ASSIGNED TASK = Output the lines of the records exactly, from the first through the one containing "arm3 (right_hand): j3". Omit all pictures.

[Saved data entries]

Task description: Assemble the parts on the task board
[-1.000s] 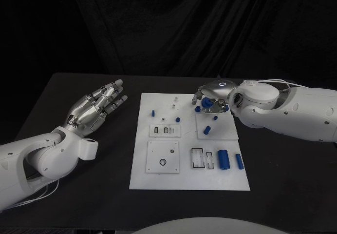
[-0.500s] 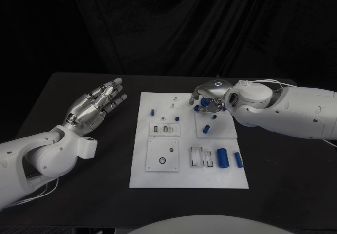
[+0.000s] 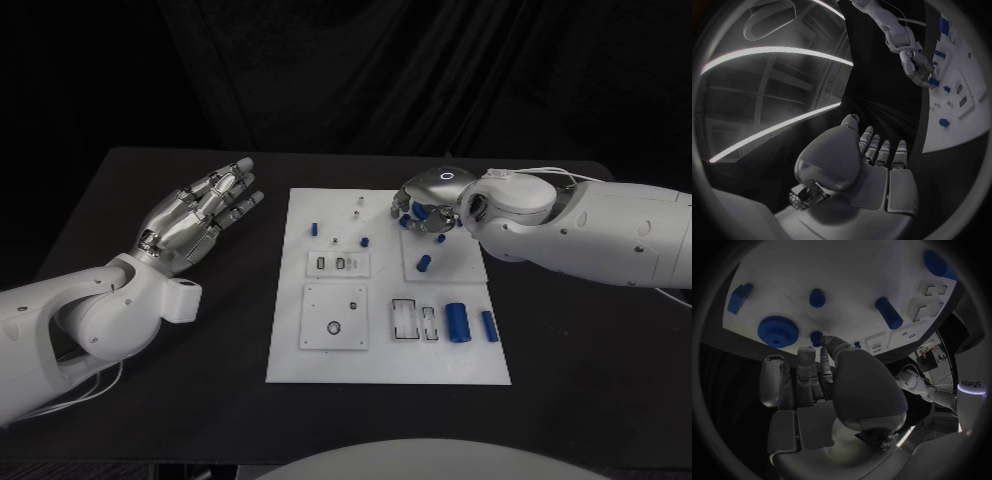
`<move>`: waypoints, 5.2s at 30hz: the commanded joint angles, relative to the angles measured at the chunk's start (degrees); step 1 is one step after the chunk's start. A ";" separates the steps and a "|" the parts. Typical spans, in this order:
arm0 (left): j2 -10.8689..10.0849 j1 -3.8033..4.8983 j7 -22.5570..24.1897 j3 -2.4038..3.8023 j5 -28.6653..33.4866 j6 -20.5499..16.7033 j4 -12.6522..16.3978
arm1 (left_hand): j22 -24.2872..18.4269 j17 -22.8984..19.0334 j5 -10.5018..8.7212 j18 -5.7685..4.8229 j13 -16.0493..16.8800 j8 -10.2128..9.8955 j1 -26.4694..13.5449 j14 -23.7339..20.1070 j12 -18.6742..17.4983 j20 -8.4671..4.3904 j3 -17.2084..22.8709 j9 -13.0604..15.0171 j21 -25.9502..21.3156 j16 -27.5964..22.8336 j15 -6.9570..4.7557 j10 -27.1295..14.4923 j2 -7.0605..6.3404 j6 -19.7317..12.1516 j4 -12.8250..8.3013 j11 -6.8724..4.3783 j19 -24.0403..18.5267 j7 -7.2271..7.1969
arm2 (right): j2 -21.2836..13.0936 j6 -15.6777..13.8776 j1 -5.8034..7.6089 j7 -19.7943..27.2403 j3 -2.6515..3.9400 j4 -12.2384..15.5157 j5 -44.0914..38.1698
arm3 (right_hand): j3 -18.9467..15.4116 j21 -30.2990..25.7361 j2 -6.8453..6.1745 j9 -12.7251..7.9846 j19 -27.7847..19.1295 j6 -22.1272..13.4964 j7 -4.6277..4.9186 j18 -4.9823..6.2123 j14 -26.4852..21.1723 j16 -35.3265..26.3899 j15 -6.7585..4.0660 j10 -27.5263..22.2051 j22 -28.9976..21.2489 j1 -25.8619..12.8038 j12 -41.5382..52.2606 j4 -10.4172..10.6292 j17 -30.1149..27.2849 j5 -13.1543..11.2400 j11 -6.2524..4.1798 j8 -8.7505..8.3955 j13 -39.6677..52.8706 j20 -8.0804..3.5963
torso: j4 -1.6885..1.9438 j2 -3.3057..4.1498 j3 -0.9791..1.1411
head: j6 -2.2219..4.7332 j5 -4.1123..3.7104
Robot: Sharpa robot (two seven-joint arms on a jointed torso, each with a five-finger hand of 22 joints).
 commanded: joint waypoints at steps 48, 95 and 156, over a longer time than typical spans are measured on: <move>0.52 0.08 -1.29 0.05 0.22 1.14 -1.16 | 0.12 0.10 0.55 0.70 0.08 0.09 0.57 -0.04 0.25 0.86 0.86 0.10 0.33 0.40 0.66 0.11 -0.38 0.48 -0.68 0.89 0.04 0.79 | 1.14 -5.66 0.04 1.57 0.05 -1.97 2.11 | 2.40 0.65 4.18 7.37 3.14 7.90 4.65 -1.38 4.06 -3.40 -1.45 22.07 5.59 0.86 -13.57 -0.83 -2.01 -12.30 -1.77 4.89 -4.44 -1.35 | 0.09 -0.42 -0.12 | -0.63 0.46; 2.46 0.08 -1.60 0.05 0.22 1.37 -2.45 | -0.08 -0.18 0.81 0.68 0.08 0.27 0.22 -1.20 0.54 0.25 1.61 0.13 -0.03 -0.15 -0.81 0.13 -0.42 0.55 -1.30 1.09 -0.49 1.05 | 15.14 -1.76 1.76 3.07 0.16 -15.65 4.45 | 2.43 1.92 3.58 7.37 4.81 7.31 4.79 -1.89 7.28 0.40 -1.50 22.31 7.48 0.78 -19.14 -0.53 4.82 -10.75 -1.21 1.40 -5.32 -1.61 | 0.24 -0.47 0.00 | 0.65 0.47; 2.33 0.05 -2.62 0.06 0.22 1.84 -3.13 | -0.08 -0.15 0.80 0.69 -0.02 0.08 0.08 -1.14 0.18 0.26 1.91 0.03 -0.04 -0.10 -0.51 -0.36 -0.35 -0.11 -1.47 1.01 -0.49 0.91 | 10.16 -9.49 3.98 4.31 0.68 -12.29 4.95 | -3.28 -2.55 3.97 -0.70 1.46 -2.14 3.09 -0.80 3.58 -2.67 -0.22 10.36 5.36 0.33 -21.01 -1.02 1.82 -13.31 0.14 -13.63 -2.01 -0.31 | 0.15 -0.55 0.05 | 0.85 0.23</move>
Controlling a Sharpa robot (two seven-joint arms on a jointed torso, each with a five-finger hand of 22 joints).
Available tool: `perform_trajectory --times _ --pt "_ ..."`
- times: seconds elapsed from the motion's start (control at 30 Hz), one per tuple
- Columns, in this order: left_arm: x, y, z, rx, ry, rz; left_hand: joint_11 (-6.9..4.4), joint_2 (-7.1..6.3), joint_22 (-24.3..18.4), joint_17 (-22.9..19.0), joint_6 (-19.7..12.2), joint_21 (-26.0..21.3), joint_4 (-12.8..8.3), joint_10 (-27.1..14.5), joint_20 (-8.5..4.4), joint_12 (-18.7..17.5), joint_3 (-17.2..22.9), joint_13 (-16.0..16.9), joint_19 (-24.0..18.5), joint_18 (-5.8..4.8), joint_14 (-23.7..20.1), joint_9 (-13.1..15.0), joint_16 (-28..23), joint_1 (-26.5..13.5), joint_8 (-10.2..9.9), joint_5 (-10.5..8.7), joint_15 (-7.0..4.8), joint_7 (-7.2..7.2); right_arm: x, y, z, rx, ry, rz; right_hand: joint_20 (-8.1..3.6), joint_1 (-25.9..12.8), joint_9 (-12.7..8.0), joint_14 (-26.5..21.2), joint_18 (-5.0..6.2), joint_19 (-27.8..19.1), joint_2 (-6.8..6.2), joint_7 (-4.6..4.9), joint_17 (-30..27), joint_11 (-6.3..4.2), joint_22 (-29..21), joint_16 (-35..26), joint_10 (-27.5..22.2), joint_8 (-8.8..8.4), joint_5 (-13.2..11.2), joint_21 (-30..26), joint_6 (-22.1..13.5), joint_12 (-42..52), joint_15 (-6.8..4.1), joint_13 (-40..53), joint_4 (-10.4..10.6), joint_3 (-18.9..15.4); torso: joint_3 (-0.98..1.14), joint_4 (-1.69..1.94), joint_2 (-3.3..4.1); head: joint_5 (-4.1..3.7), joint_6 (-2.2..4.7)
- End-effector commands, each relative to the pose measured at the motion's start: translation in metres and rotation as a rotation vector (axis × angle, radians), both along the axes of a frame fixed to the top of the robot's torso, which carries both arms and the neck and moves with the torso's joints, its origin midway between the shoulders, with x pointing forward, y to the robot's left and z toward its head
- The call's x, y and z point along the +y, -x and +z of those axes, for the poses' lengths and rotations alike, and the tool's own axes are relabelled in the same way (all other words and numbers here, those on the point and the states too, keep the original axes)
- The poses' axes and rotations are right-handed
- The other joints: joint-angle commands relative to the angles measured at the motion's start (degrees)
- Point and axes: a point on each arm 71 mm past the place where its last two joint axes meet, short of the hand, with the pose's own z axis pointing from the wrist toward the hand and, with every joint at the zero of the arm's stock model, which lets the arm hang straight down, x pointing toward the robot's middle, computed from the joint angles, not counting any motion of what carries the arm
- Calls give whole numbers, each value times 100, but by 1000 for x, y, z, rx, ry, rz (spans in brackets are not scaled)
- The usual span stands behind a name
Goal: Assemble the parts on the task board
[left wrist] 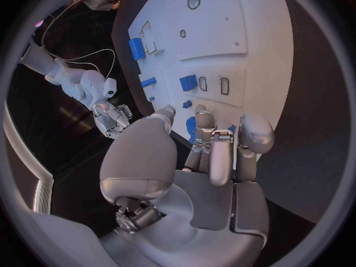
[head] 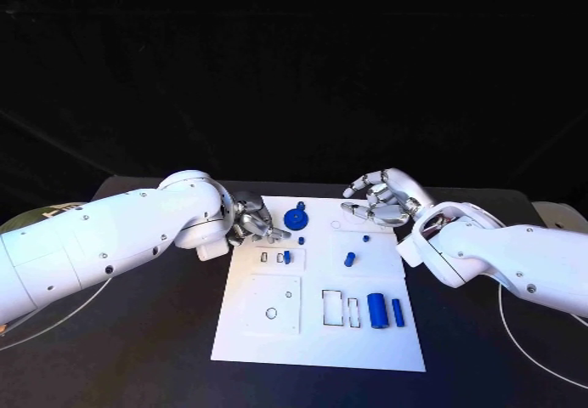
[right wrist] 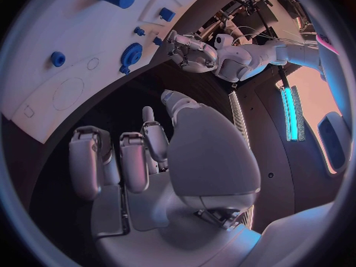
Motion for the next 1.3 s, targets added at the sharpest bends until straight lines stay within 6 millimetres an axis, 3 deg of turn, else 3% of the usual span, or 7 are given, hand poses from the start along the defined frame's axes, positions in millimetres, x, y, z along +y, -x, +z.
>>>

SOLUTION FOR THIS EXERCISE =
Task description: Assemble the parts on the task board
[-1.000s] 
[-0.500s] 
[+0.000s] 
`<move>`: waypoints, 5.2s at 30hz: the commanded joint angles, relative to the angles measured at the chunk's start (degrees); step 1 is one step after the chunk's start. A ";" separates the steps and a "|" the parts. Typical spans, in this order:
arm0 (left): j2 -10.8689..10.0849 j1 -3.8033..4.8983 j7 -22.5570..24.1897 j3 -2.4038..3.8023 j5 -28.6653..33.4866 j6 -20.5499..16.7033 j4 -12.6522..16.3978
arm1 (left_hand): j22 -24.2872..18.4269 j17 -22.8984..19.0334 j5 -10.5018..8.7212 j18 -5.7685..4.8229 j13 -16.0493..16.8800 j8 -10.2128..9.8955 j1 -26.4694..13.5449 j14 -23.7339..20.1070 j12 -18.6742..17.4983 j20 -8.4671..4.3904 j3 -17.2084..22.8709 j9 -13.0604..15.0171 j21 -25.9502..21.3156 j16 -27.5964..22.8336 j15 -6.9570..4.7557 j10 -27.1295..14.4923 j2 -7.0605..6.3404 j6 -19.7317..12.1516 j4 -12.8250..8.3013 j11 -6.8724..4.3783 j19 -24.0403..18.5267 j7 -7.2271..7.1969
arm2 (right): j2 -21.2836..13.0936 j6 -15.6777..13.8776 j1 -5.8034..7.6089 j7 -19.7943..27.2403 j3 -2.6515..3.9400 j4 -12.2384..15.5157 j5 -44.0914..38.1698
arm3 (right_hand): j3 -18.9467..15.4116 j21 -30.2990..25.7361 j2 -6.8453..6.1745 j9 -12.7251..7.9846 j19 -27.7847..19.1295 j6 -22.1272..13.4964 j7 -4.6277..4.9186 j18 -4.9823..6.2123 j14 -26.4852..21.1723 j16 -35.3265..26.3899 j15 -6.7585..4.0660 j10 -27.5263..22.2051 j22 -28.9976..21.2489 j1 -25.8619..12.8038 j12 -41.5382..52.2606 j4 -10.4172..10.6292 j17 -30.1149..27.2849 j5 -13.1543..11.2400 j11 -6.2524..4.1798 j8 -8.7505..8.3955 j13 -39.6677..52.8706 j20 -8.0804..3.5963

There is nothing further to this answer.